● **Directions**:
Wherever the word "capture" turns up in a line of the entries, copy that line.

##### Study material #####

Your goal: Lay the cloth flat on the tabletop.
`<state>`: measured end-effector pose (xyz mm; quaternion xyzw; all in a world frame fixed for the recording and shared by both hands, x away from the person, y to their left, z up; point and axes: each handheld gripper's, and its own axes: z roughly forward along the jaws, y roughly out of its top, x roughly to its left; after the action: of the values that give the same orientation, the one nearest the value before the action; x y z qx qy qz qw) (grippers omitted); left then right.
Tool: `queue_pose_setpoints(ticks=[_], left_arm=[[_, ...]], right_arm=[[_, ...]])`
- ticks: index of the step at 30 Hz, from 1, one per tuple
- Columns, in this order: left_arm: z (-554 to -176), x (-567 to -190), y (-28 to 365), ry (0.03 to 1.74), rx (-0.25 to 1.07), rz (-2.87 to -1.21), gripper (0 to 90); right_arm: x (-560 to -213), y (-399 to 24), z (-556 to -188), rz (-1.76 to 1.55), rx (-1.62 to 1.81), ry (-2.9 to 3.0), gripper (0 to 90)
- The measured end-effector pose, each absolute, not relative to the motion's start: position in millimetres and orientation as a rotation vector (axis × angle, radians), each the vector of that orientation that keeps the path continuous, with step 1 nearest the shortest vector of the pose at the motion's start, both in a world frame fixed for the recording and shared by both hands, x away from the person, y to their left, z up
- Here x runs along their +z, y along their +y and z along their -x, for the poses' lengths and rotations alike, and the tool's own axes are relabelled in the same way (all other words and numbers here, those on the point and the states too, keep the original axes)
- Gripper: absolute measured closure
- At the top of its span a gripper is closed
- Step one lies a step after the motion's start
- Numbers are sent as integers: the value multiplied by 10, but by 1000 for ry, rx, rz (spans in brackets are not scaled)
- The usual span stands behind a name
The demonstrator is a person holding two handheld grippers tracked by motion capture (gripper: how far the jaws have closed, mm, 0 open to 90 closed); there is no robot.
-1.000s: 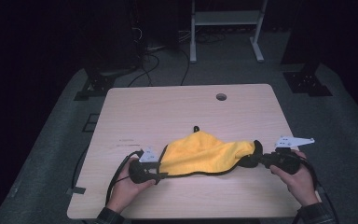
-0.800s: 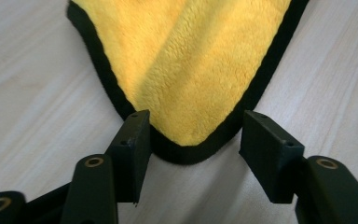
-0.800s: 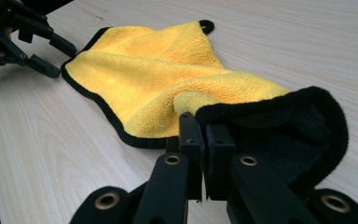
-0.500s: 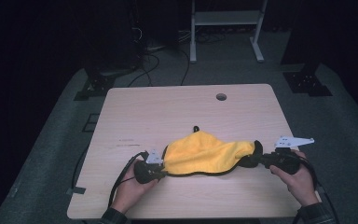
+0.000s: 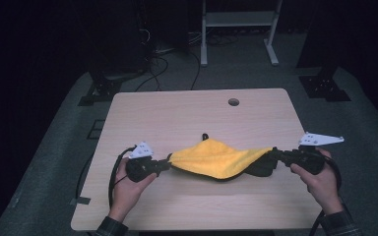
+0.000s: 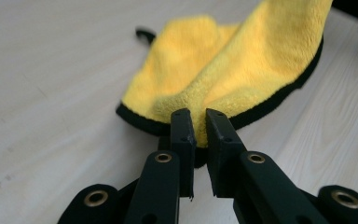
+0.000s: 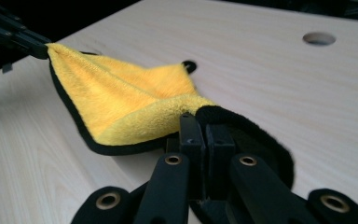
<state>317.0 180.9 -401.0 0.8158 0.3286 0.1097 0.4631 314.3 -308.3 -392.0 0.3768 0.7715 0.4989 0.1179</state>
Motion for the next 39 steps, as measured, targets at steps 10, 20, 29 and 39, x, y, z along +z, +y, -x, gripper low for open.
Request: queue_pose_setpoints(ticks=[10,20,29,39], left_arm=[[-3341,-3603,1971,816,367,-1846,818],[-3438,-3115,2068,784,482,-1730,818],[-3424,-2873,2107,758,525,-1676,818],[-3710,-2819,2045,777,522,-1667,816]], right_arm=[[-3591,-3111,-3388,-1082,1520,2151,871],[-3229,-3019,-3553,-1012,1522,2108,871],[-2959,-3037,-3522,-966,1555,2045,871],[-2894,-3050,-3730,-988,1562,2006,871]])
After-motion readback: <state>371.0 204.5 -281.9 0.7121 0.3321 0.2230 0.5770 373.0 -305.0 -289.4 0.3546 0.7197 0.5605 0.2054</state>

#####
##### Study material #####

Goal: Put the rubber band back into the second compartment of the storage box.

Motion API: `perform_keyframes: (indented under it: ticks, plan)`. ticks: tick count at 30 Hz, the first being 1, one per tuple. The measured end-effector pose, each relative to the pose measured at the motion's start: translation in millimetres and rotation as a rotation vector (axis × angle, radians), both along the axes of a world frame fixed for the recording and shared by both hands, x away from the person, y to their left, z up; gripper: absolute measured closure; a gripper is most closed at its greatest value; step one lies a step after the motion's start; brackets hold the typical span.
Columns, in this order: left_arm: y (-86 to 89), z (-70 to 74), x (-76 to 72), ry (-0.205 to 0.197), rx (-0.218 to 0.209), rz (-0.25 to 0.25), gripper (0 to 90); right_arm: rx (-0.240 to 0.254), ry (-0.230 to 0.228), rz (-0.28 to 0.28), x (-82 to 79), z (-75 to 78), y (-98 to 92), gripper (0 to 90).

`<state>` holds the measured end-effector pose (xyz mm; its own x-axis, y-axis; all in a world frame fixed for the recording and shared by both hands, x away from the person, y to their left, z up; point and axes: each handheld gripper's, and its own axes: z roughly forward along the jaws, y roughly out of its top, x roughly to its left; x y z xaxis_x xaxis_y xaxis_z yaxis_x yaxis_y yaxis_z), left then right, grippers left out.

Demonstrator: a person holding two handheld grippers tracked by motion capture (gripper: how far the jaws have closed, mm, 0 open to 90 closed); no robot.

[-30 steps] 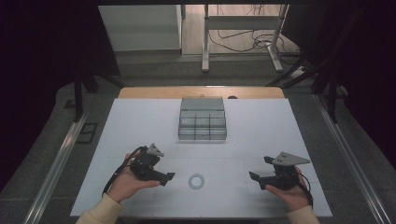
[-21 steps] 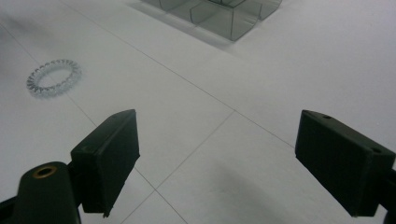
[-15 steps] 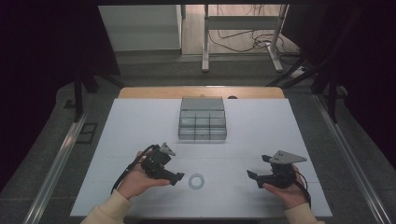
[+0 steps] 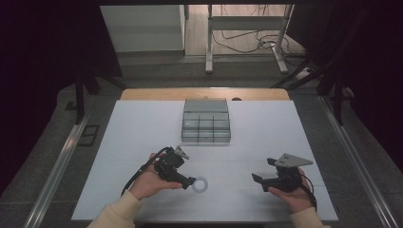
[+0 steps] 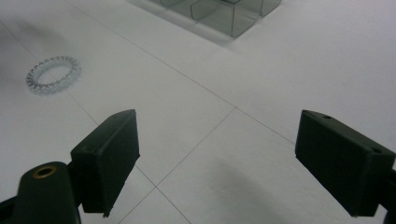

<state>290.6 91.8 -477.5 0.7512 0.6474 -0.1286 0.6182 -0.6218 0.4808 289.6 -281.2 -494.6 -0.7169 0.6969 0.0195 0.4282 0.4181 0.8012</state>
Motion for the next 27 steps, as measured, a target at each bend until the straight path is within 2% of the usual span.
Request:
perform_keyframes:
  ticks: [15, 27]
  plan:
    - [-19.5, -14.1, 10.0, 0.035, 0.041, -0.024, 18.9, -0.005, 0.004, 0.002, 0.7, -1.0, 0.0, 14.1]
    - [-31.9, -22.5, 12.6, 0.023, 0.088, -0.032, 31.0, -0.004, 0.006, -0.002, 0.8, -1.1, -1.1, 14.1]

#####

● **Answer below**:
The demonstrator is a person holding two handheld grippers tracked by motion capture (gripper: how far the jaws have closed, mm, 0 open to 90 closed); there is no robot.
Demonstrator: a person holding two handheld grippers tracked by motion capture (gripper: how far the jaws have closed, mm, 0 open to 90 closed); no robot.

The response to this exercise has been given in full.